■ **EXERCISE**
Wherever a line of the data contains "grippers", copy that line.

[Data items]
----------------------------------------
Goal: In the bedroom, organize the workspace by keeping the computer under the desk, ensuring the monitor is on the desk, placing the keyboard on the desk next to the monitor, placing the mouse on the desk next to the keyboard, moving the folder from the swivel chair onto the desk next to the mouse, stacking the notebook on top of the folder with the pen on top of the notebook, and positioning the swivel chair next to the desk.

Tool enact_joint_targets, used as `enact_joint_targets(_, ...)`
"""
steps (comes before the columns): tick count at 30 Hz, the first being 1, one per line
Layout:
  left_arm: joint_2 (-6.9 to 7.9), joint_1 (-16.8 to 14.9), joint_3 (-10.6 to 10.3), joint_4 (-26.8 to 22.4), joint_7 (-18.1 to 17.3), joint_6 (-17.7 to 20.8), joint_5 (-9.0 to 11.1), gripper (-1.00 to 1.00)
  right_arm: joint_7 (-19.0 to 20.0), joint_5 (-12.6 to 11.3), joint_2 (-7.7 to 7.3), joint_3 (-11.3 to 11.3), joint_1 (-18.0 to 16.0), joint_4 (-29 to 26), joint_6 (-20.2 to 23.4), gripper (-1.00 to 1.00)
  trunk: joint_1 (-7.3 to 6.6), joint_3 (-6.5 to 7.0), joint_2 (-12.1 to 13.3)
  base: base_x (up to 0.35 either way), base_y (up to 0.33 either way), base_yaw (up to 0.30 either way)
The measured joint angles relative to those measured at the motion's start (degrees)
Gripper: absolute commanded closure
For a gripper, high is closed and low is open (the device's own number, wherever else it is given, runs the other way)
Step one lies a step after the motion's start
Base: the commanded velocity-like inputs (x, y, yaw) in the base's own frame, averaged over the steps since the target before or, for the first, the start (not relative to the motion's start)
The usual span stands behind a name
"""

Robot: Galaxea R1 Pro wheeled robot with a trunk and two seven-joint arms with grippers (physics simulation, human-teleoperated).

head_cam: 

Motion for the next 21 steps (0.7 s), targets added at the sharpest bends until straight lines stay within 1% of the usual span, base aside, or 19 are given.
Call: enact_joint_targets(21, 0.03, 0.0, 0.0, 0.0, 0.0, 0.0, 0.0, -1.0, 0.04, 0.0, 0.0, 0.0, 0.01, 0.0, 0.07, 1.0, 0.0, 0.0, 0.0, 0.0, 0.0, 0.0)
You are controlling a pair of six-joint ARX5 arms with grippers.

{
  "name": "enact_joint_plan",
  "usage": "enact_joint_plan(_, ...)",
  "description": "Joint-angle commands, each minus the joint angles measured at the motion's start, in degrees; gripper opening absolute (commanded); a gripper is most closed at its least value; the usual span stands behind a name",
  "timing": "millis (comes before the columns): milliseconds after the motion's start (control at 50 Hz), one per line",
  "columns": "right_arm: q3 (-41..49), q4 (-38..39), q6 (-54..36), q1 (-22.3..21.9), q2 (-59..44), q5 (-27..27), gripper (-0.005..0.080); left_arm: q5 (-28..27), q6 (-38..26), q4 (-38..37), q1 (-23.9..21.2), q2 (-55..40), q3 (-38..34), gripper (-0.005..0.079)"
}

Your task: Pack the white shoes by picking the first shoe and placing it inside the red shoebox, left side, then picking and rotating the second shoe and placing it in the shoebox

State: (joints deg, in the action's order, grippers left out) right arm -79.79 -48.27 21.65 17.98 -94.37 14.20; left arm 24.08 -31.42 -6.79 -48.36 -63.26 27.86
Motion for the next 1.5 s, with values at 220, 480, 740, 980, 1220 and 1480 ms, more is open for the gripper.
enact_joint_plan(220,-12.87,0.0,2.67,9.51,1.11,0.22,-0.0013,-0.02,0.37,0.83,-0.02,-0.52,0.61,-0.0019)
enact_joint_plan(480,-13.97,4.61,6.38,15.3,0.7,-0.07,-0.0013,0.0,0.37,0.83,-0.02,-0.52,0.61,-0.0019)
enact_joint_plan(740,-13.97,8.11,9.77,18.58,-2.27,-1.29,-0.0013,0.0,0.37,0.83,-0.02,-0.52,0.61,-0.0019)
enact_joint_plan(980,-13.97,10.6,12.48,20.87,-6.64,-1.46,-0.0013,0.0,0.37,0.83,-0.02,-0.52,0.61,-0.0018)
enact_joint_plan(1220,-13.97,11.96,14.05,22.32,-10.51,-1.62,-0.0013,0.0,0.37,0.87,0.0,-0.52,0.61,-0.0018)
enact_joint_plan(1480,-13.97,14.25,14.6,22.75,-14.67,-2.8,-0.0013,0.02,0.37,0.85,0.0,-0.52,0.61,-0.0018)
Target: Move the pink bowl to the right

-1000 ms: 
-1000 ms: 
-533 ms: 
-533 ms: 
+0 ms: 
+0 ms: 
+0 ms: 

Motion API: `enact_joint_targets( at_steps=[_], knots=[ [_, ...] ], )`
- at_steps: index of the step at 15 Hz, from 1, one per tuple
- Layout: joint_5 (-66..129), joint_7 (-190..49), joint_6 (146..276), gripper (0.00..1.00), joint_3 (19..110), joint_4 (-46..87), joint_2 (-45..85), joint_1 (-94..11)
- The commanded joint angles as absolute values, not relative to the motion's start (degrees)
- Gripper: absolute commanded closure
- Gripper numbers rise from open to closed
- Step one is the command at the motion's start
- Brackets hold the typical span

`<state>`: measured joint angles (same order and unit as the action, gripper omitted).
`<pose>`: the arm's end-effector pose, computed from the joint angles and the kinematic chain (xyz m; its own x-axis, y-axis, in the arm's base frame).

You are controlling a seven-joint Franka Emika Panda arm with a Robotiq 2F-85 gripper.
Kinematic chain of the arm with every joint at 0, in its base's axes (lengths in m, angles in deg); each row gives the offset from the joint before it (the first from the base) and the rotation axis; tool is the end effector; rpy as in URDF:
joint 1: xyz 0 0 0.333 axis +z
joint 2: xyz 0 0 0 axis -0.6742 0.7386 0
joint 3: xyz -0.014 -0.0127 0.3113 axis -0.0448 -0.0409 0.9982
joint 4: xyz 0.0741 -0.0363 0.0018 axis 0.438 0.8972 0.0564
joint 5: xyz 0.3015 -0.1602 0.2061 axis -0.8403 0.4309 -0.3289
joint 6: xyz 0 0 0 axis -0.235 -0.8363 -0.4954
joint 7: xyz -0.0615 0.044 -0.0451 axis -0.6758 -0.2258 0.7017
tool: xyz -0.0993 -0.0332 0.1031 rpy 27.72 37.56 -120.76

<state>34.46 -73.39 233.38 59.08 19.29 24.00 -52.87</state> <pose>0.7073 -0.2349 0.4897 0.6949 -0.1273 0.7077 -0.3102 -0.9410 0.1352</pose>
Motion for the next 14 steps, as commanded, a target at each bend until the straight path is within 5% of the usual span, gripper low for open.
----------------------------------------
■ **SOLUTION**
Robot: Galaxea R1 Pro wheeled robot with a trunk and two seven-joint arms with grippers (physics simulation, human-teleoperated).
You are controlling a pair of six-joint ARX5 arms with grippers.
State: (joints deg, in the action's order, grippers left out) right arm -79.79 -48.27 21.65 17.98 -94.37 14.20; left arm 24.08 -31.42 -6.79 -48.36 -63.26 27.86

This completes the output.